Reflection questions
  • How do you use assessments to help you to better understand your students' learning?
  • How do you use the information you collect to refine your lessons?
  • Do you work with colleagues and analyse students' work samples so that you deepen your content and pedagogical knowledge?

Assessment Principle 6: Assessment should lead to school-wide evaluation processes

Reflecting on the Assessment Snapshot

In an evaluation of the research of highly effective schools, Professor Geoff Masters found that in effective schools, all teaching staff had access to a broad range of student achievement data and used it to analyse, study and display individual and cohort progress. They also set aside time for in-depth staff discussions of achievement data and of strategies for continuous improvement of student outcomes (Masters, 2010).

The research also showed that effective schools are driven by a belief that every student is capable of successful learning. Teachers in these schools, place a high priority on identifying and addressing the learning needs of individual students. [They] closely monitor the progress of individuals, identify learning difficulties and tailor classroom activities to levels of readiness and need' (Masters, 2010, p. 13).

The teachers in this assessment snapshot deliberately chose to investigate why fairly motivated students were struggling with written assignments. Anecdotal evidence suggests that schools tend to overlook average and just below average students when planning school improvement initiatives. The interdepartmental approach taken in this assessment snapshot is likely to have a big impact on student learning, particularly for average and below average students who are willing to learn.

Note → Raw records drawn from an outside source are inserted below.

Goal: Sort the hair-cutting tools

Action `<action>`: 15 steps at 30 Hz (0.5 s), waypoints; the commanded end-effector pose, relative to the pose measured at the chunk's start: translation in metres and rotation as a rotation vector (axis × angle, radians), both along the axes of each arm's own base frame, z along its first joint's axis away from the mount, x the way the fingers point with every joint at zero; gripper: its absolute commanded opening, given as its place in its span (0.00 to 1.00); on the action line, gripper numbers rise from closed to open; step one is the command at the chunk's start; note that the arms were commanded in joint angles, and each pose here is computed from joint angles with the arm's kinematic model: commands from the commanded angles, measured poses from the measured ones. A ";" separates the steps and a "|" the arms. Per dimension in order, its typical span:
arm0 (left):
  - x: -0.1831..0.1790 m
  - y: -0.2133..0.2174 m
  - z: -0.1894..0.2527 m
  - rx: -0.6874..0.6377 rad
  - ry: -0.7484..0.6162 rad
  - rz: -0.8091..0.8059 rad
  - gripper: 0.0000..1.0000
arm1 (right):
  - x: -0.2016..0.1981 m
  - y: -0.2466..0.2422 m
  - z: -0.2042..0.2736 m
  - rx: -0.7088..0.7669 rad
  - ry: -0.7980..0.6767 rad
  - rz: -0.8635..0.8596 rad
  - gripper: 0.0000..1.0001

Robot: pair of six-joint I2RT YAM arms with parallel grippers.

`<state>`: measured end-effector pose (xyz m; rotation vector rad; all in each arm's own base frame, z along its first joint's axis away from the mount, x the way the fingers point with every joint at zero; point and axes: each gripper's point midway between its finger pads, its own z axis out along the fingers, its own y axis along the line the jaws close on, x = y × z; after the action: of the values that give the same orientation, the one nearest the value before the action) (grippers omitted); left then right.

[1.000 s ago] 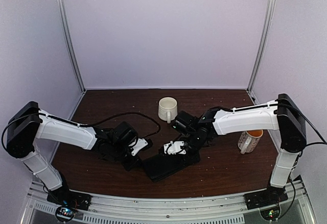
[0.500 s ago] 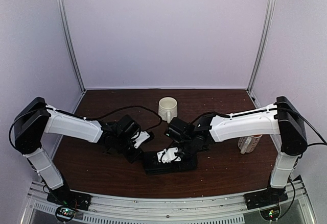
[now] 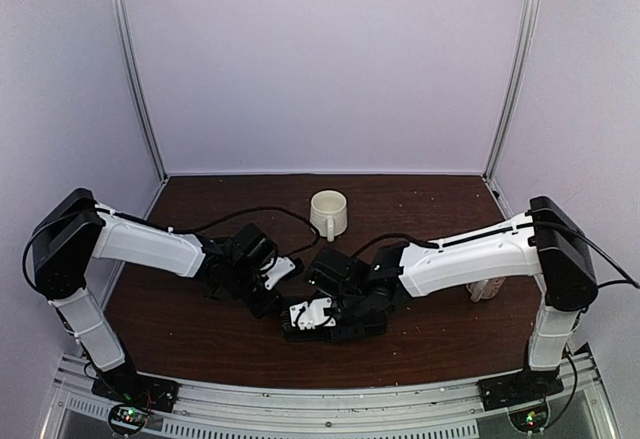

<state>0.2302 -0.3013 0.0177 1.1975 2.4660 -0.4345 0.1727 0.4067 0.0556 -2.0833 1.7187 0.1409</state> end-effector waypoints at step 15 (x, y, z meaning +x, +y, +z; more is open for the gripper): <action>0.004 -0.004 0.011 -0.052 -0.028 0.013 0.00 | 0.006 0.002 -0.062 -0.097 -0.016 -0.155 0.37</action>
<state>0.2347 -0.2967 0.0175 1.1749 2.4686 -0.4154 0.1824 0.4198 0.0410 -1.9515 1.8069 0.0210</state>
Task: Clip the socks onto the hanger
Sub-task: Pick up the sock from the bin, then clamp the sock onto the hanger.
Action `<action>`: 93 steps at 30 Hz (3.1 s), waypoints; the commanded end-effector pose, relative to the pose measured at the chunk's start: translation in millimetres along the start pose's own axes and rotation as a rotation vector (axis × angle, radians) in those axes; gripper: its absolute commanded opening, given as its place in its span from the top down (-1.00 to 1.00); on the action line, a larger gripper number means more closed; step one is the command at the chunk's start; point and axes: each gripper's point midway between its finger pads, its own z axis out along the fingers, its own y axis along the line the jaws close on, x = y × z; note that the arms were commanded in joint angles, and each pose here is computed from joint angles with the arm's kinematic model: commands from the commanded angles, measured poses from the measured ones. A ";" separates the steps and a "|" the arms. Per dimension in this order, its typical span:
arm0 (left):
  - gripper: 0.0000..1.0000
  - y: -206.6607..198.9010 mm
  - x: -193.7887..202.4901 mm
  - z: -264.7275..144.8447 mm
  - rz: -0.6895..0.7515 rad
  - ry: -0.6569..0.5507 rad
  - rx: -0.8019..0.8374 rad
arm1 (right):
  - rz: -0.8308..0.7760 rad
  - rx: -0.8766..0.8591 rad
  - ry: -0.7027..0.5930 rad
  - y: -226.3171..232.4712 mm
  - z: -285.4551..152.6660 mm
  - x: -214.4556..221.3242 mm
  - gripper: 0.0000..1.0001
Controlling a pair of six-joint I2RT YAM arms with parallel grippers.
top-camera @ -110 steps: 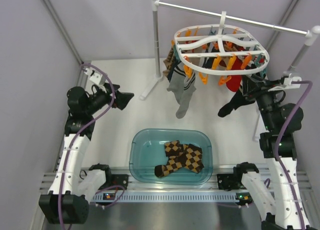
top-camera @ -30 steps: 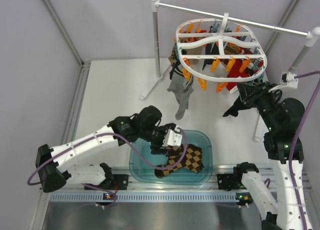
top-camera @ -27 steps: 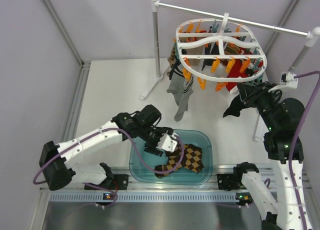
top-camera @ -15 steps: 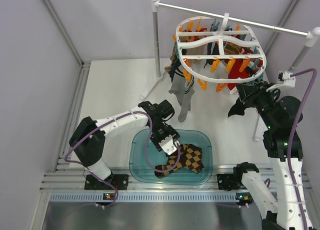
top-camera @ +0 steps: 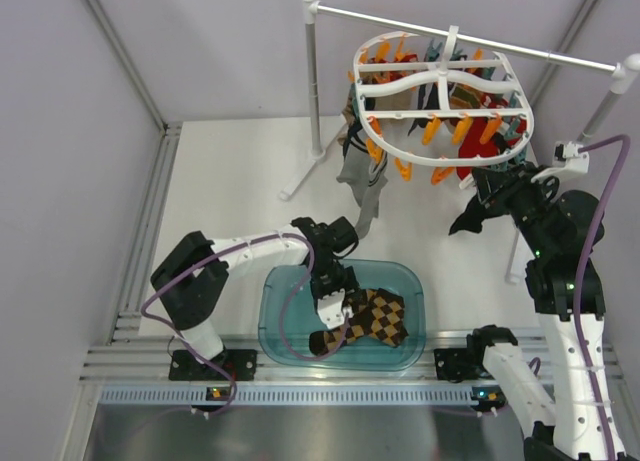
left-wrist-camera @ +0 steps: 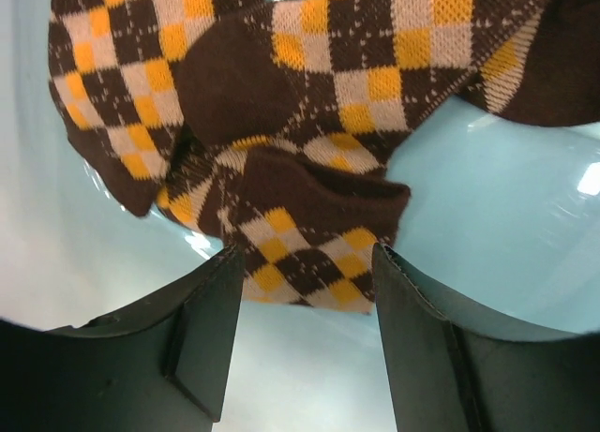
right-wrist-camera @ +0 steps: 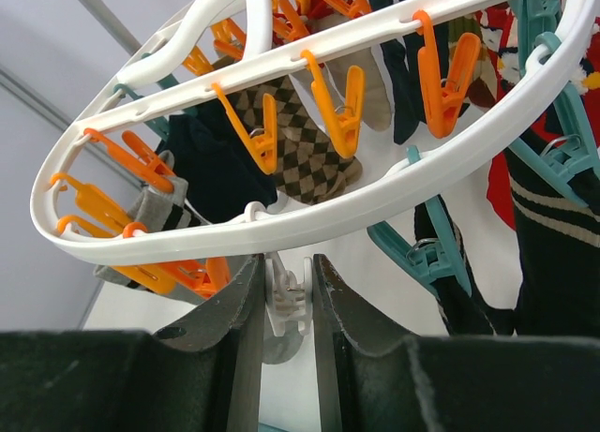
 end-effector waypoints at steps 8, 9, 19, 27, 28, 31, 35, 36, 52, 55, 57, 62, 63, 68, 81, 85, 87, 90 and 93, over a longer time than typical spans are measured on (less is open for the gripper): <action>-0.11 8.0 -0.5 23.0 0.085 -0.035 0.028 | -0.027 0.005 -0.011 -0.9 -0.5 -6.7 1.00; -0.07 4.7 0.5 24.0 0.087 -0.031 0.039 | -0.029 0.010 -0.013 -1.7 -0.4 -7.1 1.00; 0.82 -10.3 -16.7 6.0 0.030 -0.039 0.087 | -0.039 0.018 -0.013 -3.1 -2.2 -7.4 1.00; 1.00 -6.3 -45.3 -31.2 -0.069 -0.046 -0.007 | -0.042 0.014 -0.028 0.6 -4.1 -15.0 1.00; 1.00 -3.1 -47.9 -35.8 -0.084 -0.045 -0.026 | -0.040 0.011 -0.035 2.2 -4.8 -17.7 1.00; 1.00 12.7 -61.0 -56.0 -0.207 -0.062 -0.126 | -0.035 0.010 -0.040 3.4 -4.3 -20.3 1.00; 1.00 51.6 -81.1 -92.1 -0.393 -0.132 -0.297 | -0.015 0.008 -0.047 5.7 -2.6 -24.5 1.00; 1.00 57.9 -89.3 -99.3 -0.436 -0.174 -0.322 | -0.011 0.008 -0.051 5.9 -2.0 -25.3 1.00; 1.00 215.6 -173.8 -308.0 -0.767 -0.773 -1.138 | 0.086 -0.023 -0.073 18.7 -1.2 -37.7 1.00; 1.00 229.4 -173.8 -303.8 -0.769 -0.784 -1.156 | 0.089 -0.023 -0.072 18.1 -0.7 -36.3 1.00; 1.00 236.2 -168.3 -290.1 -0.800 -0.770 -1.154 | 0.089 -0.022 -0.074 17.9 -0.9 -36.5 1.00; 1.00 243.8 -153.8 -256.1 -0.795 -0.735 -1.187 | 0.093 -0.019 -0.084 17.6 -1.7 -38.1 1.00; 1.00 245.7 -150.8 -252.9 -0.807 -0.734 -1.201 | 0.095 -0.020 -0.085 17.9 -1.9 -38.1 1.00; 1.00 257.2 -122.3 -235.7 -0.886 -0.714 -1.279 | 0.095 -0.017 -0.092 17.6 -3.2 -39.5 1.00; 1.00 271.8 -108.5 -240.9 -0.819 -0.674 -1.374 | 0.102 -0.024 -0.080 17.6 -0.7 -35.5 1.00; 1.00 274.2 -109.7 -243.1 -0.797 -0.669 -1.378 | 0.102 -0.026 -0.068 16.9 -0.3 -31.5 1.00; 1.00 275.9 -109.2 -244.1 -0.792 -0.668 -1.380 | 0.105 -0.032 -0.063 18.0 -0.2 -30.3 1.00; 1.00 278.5 -108.5 -242.7 -0.787 -0.662 -1.380 | 0.103 -0.034 -0.063 18.3 0.0 -30.8 1.00; 1.00 279.4 -107.4 -242.4 -0.781 -0.656 -1.379 | 0.102 -0.036 -0.067 19.2 -0.4 -32.3 1.00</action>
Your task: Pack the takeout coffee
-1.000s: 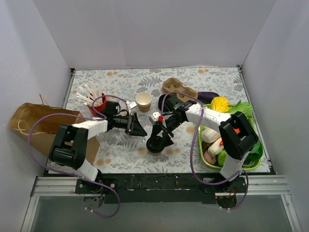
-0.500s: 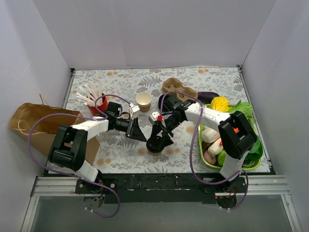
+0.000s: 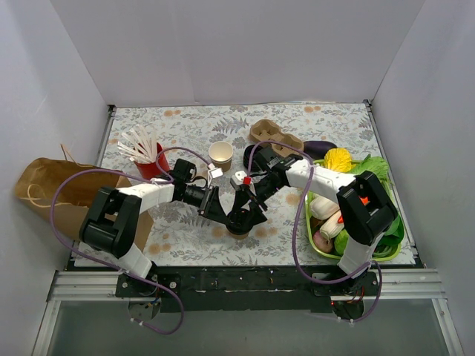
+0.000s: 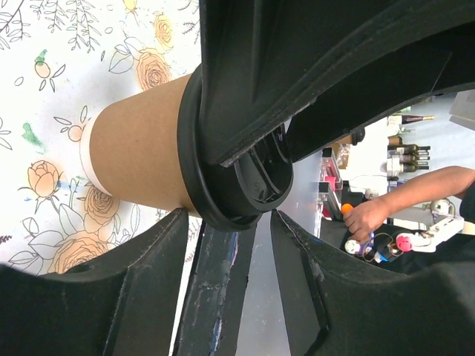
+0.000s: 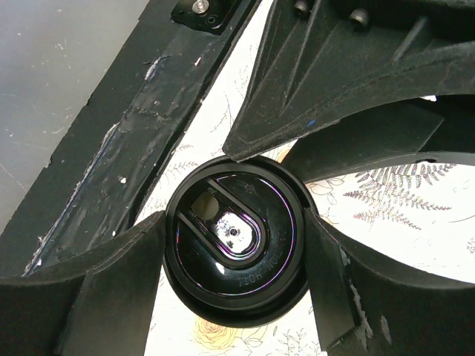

Wiggins and McTighe advise,

For a school to be a model learning organization, all faculty members should be professional learners: They should engage in deep, broad study of the learning they are charged to cause. What works? What doesn't? Where is student learning most successful, and why? How can we learn from that success? Where are students struggling to learn, and why? What can we do about it? Effectively tackling these questions is what the "professional" in "professional practice" means (Wiggins and McTighe, 2006, p. 26).

Reflection questions
  • How do you work with colleagues to evaluate student achievement data and how does this work inform your teaching?
  • What information do you collect to evaluate your own teaching?
  • Do you ensure you act upon your findings from an evaluation?
  • Do you plan how you will evaluate an initiative before you start to implement it?
References

Brookhart, S. (2011). The Use of Assessment to Support Learning in Schools – Formative Assessment. Executive summary of address presented to the Central Board of Secondary Education (CBSE), India and the Australian Council for Educational Research (ACER) International Educational Conference, New Delhi, India. Retrieved http://www.acer.edu.au/documents/Susan.Brookhart.pdf

Herman, J., Osmundson, E., Dai, Y., Rigstaff, C., & Timms, M. (2011). Relationships between teacher knowledge, assessment practice and learning – chicken, egg or omelet. CRESST Report 809. National Centre for Research on Evaluation, Standards and Student Testing (CRESST). University of California, Los Angeles. Retrieved http://www.cse.ucla.edu/products/reports.php?action=search&query=809

Masters, G. (2010). Teaching and Learning School Improvement Framework. State of Queensland (Department of Education and Training) and the Australian Council for Educational Research.Retrieved http://www.acer.edu.au/documents/C2E-Teach-and-learn-no-crop.pdf

Wiggins, G., & McTighe, J. (2006). Examining the Teaching Life. Educational Leadership, 63 (6), 26-29.

Gusky, T. (2007). Using Assessment to Improve Teaching and Learning. Ahead of the Curve: In D. Reeves (Ed.), The Power of Assessment to Transform Teaching and Learning. (pp. 15 - 28) Bloomington, IN:Solution Tree.